Guest Post – Gates Foundation’s Vicki Phillips On Common Core Momentum II

Vicki Phillips is Director of Education, College Ready at the Bill and Melinda Gates Foundation (a foundation that funds Bellwether).  In a guest post last month she discussed Common Core implementation and sparked a lively debate. She’s back today to discuss the issue further:

Stick-to-itiveness. Determination. Tenacity. Grit. These are concepts that every teacher tries to impart to his or her students – the importance of not giving up when the going gets tough. In fact, according to Dr. Angela Lee Duckworth, a psychologist and a 2013 MacArthur Genius Grant recipient, grit – that potent combination of passion, perseverance and stamina – is the true key to achieving success.

But if that’s the case, I wonder why we are now hearing calls to pause, halt and even reverse the Common Core State Standards – one of the most important U.S. education initiatives in decades. During this time of implementation, being able and willing to adjust and recalibrate is certainly a necessary part of the process, but going backwards is not the answer. As I recently wrote, realizing success for all students is within our reach, and instead of quitting, we must focus on giving teachers and students the support they need as they adjust to the new standards. Equally, we must ensure that teachers and students are truly prepared before consequences for not meeting the standards are implemented.

So, how do we do this?

First, teachers must play a key role in the Common Core implementation process. We’ve seen fantastic results in districts where teachers are already involved in implementation, and the momentum is only growing. For example, in Cleveland, several teachers worked together to create high-quality curriculum units aligned to the Common Core standards.

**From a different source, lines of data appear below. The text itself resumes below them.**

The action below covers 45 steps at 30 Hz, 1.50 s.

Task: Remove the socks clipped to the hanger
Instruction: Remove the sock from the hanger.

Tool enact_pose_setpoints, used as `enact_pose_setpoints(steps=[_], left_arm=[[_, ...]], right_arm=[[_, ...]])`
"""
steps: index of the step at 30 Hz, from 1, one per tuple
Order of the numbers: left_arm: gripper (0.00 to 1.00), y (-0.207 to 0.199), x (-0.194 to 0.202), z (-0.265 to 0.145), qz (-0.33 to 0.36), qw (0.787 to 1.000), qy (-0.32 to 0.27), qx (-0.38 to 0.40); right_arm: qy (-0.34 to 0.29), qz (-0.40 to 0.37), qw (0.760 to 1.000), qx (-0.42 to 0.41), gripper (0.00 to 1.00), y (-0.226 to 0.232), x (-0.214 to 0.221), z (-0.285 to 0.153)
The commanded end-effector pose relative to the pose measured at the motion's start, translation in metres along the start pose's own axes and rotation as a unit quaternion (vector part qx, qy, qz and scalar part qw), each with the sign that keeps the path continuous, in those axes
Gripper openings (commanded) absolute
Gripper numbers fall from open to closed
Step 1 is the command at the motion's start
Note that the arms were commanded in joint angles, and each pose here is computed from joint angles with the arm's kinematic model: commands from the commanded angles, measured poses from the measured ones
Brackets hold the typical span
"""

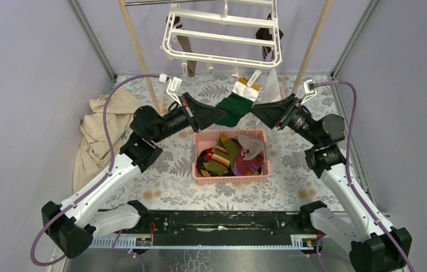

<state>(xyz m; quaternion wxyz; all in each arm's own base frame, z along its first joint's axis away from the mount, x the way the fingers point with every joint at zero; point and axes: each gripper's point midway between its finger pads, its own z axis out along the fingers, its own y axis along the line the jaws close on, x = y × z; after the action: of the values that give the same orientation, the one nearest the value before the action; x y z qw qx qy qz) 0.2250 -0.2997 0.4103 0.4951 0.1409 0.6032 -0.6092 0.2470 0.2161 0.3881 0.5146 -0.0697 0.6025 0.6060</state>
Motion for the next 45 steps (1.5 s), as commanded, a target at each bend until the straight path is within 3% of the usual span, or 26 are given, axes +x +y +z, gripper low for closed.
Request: enact_pose_setpoints(steps=[1, 7, 17, 32, 38, 45], left_arm=[[0.00, -0.022, -0.020, -0.005, 0.003, 1.000, -0.008, 0.018], [0.00, -0.025, -0.022, -0.007, 0.001, 1.000, -0.003, 0.020], [0.00, -0.024, -0.022, -0.006, -0.002, 1.000, -0.001, 0.020], [0.00, -0.033, -0.025, -0.002, -0.011, 0.999, 0.005, 0.040], [0.00, -0.028, -0.021, -0.001, -0.016, 0.999, 0.009, 0.039], [0.00, -0.024, -0.017, 0.003, -0.020, 0.999, 0.015, 0.038]], right_arm=[[-0.045, -0.060, 0.997, -0.022, 0.66, 0.019, -0.032, 0.002], [-0.069, -0.078, 0.995, -0.010, 0.78, 0.019, -0.050, 0.009], [-0.141, -0.092, 0.986, 0.007, 0.78, 0.017, -0.090, 0.021], [-0.156, -0.088, 0.984, 0.010, 0.72, 0.008, -0.106, 0.038], [-0.163, -0.086, 0.983, -0.004, 0.61, 0.013, -0.111, 0.041], [-0.163, -0.082, 0.983, -0.010, 0.58, 0.015, -0.110, 0.045]])
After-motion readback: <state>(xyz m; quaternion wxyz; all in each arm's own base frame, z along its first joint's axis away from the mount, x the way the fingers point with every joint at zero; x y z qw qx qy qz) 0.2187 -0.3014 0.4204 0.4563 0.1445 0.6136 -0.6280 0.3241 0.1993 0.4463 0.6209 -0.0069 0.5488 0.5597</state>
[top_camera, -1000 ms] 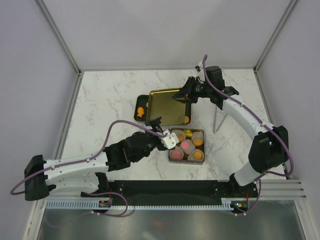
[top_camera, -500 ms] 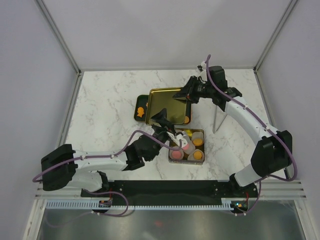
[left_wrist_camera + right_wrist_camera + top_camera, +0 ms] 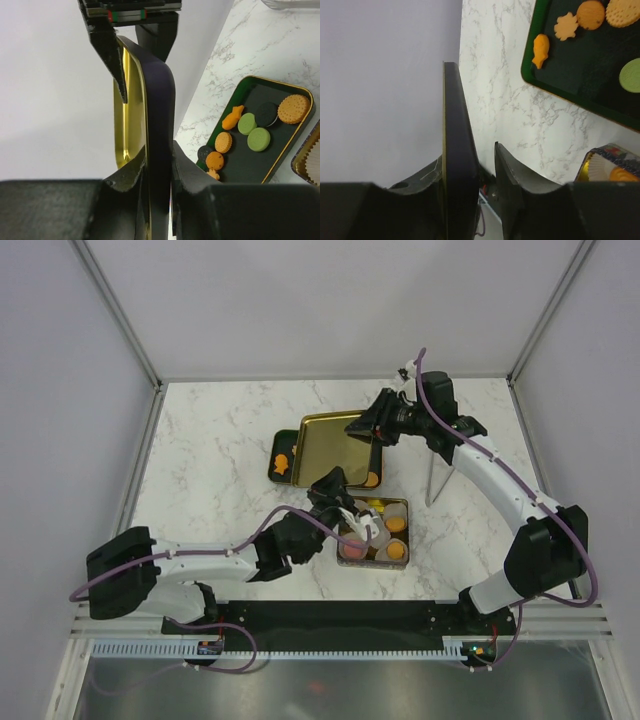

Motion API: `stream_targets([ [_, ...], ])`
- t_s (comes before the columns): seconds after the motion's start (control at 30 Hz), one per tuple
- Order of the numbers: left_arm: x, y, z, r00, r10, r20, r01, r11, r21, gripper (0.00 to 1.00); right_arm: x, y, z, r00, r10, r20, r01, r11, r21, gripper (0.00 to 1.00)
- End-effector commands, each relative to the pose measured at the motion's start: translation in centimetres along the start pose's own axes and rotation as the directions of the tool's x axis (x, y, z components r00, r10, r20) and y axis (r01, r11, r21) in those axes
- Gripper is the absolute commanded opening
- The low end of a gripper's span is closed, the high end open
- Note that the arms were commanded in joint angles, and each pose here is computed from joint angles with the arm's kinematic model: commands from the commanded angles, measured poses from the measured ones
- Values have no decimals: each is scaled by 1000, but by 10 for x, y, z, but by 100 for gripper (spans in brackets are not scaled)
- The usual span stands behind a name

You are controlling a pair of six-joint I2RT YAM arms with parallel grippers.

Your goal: Pack the cookies

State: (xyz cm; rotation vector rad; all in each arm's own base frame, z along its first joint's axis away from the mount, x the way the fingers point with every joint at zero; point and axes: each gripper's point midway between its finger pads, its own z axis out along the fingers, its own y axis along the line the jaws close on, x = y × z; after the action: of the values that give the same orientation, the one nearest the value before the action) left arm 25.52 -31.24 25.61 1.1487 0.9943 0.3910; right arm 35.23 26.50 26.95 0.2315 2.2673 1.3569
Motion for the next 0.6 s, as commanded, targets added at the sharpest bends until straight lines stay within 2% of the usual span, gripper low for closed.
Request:
stream_targets([
  [0.0,-19,56,4,974,-226,32,228,965,-130,2,-6,2,-11,994,-94,53,93,996,15,44],
  [0.03,-16,42,4,975,-220,-2,219,974,-64,2,-12,3,-15,987,-132,87,129,991,34,48],
  [0.07,-17,39,4,954,-298,-8,298,954,-44,2,-15,5,-18,983,-153,106,150,988,40,57],
  [0.13,-26,37,8,931,-365,-16,365,931,18,2,-24,14,-28,963,-220,155,214,975,50,69],
  [0.17,-25,23,6,910,-411,-55,414,907,77,2,-33,17,-33,948,-249,199,238,968,77,72],
  [0.2,-33,22,7,893,-448,-47,450,886,109,2,-39,19,-38,935,-270,229,254,962,99,75],
  [0.23,-35,19,6,876,-479,-54,482,867,128,2,-43,23,-47,919,-297,258,274,954,122,83],
  [0.37,-47,-4,-1,774,-620,-131,631,735,247,2,-71,32,-81,827,-396,398,319,915,247,90],
  [0.43,-53,-1,0,727,-671,-148,683,681,264,2,-82,34,-101,781,-416,465,302,904,302,93],
  [0.47,-62,-2,-2,665,-727,-168,738,606,299,2,-86,35,-108,763,-430,483,302,897,322,93],
  [0.53,-61,7,2,574,-796,-194,807,508,302,2,-93,39,-129,715,-443,541,277,890,363,94],
  [0.57,-66,10,1,460,-859,-226,872,388,300,2,-94,36,-133,706,-447,550,269,887,376,94],
])
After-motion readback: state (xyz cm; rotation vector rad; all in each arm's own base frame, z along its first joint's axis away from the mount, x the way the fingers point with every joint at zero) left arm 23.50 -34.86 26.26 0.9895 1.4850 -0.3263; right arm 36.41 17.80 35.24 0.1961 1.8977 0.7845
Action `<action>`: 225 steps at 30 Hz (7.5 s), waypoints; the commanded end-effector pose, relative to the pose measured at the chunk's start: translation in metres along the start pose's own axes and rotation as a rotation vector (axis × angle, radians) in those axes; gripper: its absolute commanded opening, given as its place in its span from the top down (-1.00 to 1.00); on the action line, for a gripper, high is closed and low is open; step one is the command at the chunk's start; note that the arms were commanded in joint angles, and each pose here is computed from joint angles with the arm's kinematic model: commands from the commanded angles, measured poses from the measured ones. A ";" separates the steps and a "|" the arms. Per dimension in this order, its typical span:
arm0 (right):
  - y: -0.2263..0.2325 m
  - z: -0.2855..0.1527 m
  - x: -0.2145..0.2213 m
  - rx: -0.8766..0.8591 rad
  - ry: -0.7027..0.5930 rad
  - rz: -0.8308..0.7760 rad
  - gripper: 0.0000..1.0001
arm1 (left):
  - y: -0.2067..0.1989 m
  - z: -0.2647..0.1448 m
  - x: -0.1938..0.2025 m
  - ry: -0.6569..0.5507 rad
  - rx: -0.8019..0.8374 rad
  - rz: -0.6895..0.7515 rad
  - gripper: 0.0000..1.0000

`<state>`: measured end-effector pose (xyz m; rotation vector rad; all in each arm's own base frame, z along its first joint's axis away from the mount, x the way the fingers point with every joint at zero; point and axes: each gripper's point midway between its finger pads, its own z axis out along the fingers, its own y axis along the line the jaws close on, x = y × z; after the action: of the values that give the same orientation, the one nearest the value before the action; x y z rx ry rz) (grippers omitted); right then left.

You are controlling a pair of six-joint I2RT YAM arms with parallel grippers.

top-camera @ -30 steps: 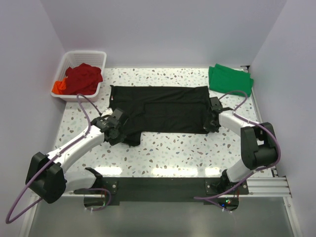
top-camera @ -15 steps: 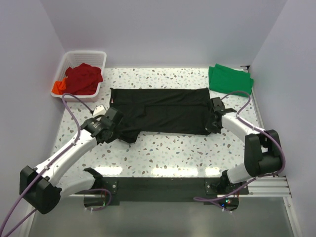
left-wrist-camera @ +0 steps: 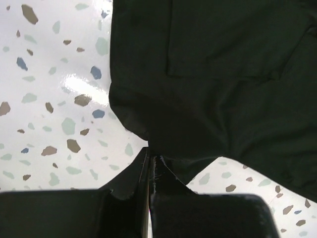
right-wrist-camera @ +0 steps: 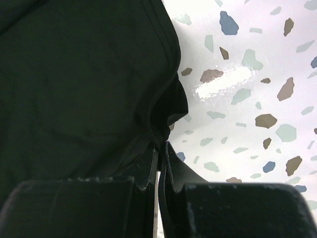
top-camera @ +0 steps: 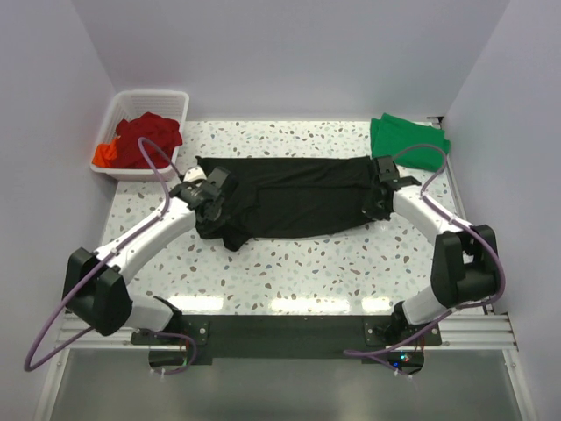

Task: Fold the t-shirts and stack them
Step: Fold the tshirt

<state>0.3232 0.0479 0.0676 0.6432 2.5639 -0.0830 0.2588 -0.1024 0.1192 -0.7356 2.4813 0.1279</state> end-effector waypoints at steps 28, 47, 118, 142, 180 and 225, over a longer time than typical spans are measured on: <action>0.049 0.040 -0.100 0.035 -0.063 0.097 1.00 | -0.053 0.068 -0.140 -0.129 -0.042 -0.063 1.00; 0.062 0.073 -0.120 0.038 -0.041 0.115 0.77 | -0.072 0.114 -0.159 -0.099 -0.061 -0.029 1.00; 0.148 0.007 -0.085 -0.255 -0.096 -0.160 0.08 | -0.122 0.128 -0.076 0.127 0.303 0.070 0.39; 0.152 0.014 -0.085 -0.249 -0.085 -0.171 0.08 | -0.174 0.126 -0.131 -0.051 0.396 0.181 1.00; 0.161 0.020 -0.077 -0.276 -0.056 -0.186 0.09 | -0.125 0.087 -0.142 -0.224 0.206 0.207 0.09; 0.161 0.024 -0.084 -0.241 -0.067 -0.209 0.10 | -0.161 0.164 -0.142 -0.164 0.237 0.269 0.24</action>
<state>0.4649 0.1496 0.0855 0.2969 2.5379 0.1440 0.4914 -0.1343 0.0448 -0.3095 2.4794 -0.0014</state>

These lessons are now available to all teachers in the district via School Net, Cleveland’s district-wide resource database, and are being taught in classrooms every day.

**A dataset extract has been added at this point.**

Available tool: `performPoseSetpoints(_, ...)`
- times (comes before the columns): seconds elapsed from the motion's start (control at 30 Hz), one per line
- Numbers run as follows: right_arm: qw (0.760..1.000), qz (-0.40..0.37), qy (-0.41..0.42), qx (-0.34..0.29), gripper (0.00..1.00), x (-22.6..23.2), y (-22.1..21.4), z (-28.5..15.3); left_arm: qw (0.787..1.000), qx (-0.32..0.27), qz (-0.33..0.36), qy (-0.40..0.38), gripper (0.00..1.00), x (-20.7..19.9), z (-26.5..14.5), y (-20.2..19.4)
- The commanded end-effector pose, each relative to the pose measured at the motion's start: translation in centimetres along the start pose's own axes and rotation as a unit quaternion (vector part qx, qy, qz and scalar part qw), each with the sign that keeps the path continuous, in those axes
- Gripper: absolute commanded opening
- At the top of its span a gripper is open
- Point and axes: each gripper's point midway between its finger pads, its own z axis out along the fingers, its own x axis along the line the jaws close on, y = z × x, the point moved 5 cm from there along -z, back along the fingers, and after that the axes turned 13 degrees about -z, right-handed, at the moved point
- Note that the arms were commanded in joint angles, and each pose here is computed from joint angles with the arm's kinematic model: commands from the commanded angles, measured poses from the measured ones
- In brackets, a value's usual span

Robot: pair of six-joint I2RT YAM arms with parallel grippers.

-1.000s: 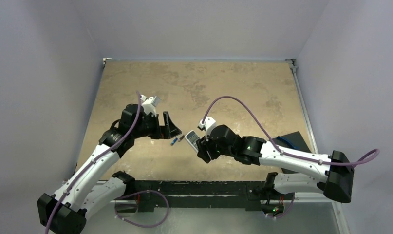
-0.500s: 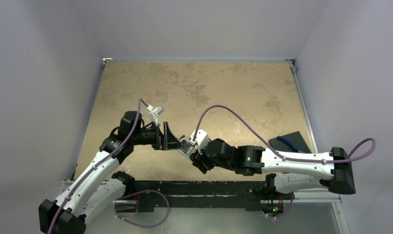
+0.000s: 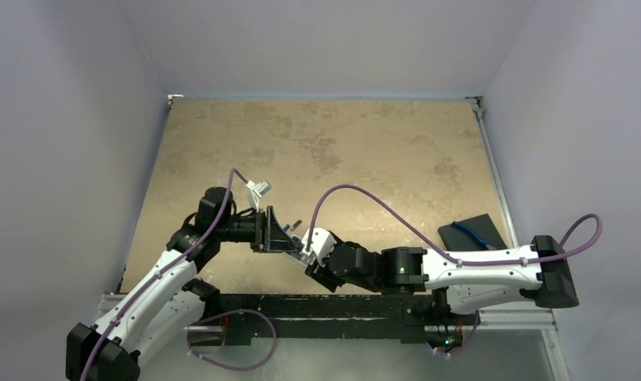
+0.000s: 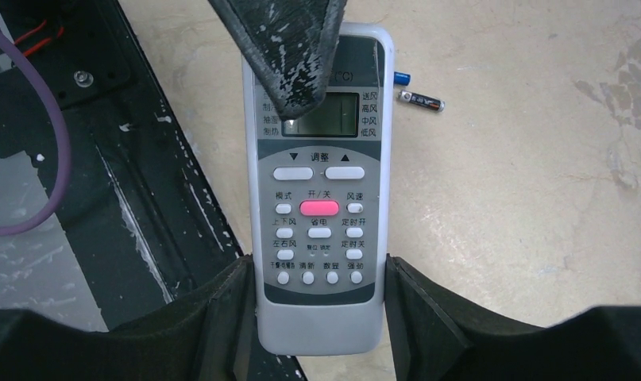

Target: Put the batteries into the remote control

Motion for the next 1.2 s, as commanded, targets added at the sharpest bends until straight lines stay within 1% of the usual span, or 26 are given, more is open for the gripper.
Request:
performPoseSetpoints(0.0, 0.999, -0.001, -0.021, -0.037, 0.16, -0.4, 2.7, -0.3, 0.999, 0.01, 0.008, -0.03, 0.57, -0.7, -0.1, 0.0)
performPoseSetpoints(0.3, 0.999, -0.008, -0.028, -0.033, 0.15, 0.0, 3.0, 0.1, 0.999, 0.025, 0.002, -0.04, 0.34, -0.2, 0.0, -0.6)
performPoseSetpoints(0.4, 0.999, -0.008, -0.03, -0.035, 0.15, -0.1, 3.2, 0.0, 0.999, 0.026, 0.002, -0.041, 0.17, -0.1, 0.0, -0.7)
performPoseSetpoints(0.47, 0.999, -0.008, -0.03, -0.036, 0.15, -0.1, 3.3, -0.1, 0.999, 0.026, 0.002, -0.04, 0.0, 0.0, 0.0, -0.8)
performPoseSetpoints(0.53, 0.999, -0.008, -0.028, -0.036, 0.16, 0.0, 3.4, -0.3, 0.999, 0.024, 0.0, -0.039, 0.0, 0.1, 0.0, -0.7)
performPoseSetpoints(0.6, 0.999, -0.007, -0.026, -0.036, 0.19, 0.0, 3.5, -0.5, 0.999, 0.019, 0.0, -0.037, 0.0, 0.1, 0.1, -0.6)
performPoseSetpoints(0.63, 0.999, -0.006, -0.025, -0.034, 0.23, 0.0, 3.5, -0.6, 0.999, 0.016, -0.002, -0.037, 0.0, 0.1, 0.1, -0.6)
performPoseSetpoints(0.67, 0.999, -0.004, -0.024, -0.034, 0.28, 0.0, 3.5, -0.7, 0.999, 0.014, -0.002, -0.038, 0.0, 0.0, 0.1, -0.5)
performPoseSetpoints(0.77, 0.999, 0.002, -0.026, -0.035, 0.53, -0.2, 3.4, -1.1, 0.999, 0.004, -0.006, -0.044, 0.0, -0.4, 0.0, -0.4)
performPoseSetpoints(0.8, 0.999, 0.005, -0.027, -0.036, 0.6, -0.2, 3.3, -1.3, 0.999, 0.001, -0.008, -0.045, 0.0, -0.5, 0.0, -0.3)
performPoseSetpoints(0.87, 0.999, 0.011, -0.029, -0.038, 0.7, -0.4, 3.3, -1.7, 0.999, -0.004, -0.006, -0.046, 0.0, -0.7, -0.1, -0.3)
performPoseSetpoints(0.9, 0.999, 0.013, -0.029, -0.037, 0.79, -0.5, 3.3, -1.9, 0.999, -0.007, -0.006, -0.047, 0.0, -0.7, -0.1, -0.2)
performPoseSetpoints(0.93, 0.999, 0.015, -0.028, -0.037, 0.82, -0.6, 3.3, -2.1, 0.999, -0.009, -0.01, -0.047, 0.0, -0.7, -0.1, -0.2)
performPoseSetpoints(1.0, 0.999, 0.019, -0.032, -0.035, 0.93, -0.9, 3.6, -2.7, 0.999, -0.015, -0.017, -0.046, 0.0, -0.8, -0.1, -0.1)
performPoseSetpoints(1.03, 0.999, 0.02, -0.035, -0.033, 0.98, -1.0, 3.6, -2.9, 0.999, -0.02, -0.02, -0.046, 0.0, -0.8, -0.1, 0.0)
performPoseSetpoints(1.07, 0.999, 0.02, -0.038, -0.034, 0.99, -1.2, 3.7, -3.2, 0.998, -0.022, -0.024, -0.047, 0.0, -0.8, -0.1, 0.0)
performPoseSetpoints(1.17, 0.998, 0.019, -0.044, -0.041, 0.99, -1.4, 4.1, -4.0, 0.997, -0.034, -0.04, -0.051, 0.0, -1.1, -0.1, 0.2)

At the same time, teachers are already working together and with other education practitioners around the country to co-create English Language Arts and math lessons and tools. In states around the country, including Colorado, Kentucky, Maryland, Georgia, Pennsylvania and others, the state departments of education have partnered with school leaders and teachers in several districts to ensure teachers have access to the high-quality resources and tools they need as the Common Core State Standards are implemented.

Similarly, the NEA’s Master Teacher initiative has brought together 95 teachers to develop a full year’s worth of Common Core-aligned lessons. Once final, these lessons will be available online to all teachers, and the Master Teachers will also develop an associated toolkit, including instructional strategies and classroom management practices, to help teachers use the lessons as effectively as possible. These kinds of collaboration are made possible by having consistent standards across the states.

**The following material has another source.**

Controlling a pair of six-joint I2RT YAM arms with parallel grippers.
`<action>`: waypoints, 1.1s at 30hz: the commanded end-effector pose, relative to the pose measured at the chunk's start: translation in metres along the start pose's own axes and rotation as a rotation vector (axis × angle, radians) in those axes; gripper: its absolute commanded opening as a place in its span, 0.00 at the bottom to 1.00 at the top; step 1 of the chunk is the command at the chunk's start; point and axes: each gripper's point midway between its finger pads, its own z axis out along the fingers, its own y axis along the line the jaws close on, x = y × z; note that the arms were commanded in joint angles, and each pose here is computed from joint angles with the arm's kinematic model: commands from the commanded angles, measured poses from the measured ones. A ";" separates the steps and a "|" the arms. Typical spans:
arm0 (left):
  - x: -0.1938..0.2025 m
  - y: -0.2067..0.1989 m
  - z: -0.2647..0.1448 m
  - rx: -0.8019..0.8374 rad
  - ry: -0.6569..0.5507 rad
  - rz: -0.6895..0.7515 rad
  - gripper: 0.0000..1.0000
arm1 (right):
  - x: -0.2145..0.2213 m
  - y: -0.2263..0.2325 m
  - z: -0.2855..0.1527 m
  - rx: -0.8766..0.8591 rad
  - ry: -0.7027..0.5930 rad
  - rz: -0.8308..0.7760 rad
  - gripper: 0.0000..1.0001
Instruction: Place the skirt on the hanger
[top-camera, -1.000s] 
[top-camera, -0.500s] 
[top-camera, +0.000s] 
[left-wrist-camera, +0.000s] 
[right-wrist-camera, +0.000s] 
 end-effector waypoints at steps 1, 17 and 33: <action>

Second, we need to make sure teachers have the time they need to collaborate and prepare for these changes. The fact is, most teachers just don’t have enough hours in the day to get everything done. But districts have the ability to give teachers the time they need to get a feel for the new standards and to ensure professional development opportunities for teachers are aligned to the demands of the Common Core. For instance, in both Bridgeport, CT and Fresno, CA, the districts changed teachers’ schedules to give them more on-the-job learning time – which amounted to dozens of extra hours throughout the year that teachers are able to devote to their own professional development without losing valuable instructional time for students. These sorts of fixes may sound simple, but they are meaningful and help ensure that the Common Core is being taught by teachers who are intimately familiar with the material.

The examples I’ve mentioned above are incredible programs that are already succeeding in preparing teachers to teach the Common Core. But now we must ensure that every teacher in the 45 states implementing the Common Core has access to similar resources and opportunities. For the Common Core to achieve its mission to ensure all students graduate from high school prepared to succeed, it is absolutely vital for all teachers to not only have access to the resources, training, tools and time they need, but also to be partners and co-leaders of the implementation process.

I hear all the time from teachers and parents about the value of Common Core. A mother recently reminded me of why we must maintain the momentum in education right now. She shared through an online comment that her son was struggling in school following a move between states, because he was suddenly being held to different standards. “We can do better to give all students a fair shot,” she wrote. “The CCSS facilitates this. Let us not forget our reason for taking on this challenge: students. Let us take a real step in leveling the playing field.”

Great teachers are also speaking out about how their students are already benefiting from Common Core. One teacher in Kentucky recently wrote in a blog that the Kentucky Core Academic Standards, which are aligned to Common Core, “have transformed my instruction and given my students the opportunities they deserve to be prepared for high school when they leave my classroom.” He continued, “I feel far more confident that I am teaching my students to think for themselves, graduate high school, and be college or career ready when they do so.”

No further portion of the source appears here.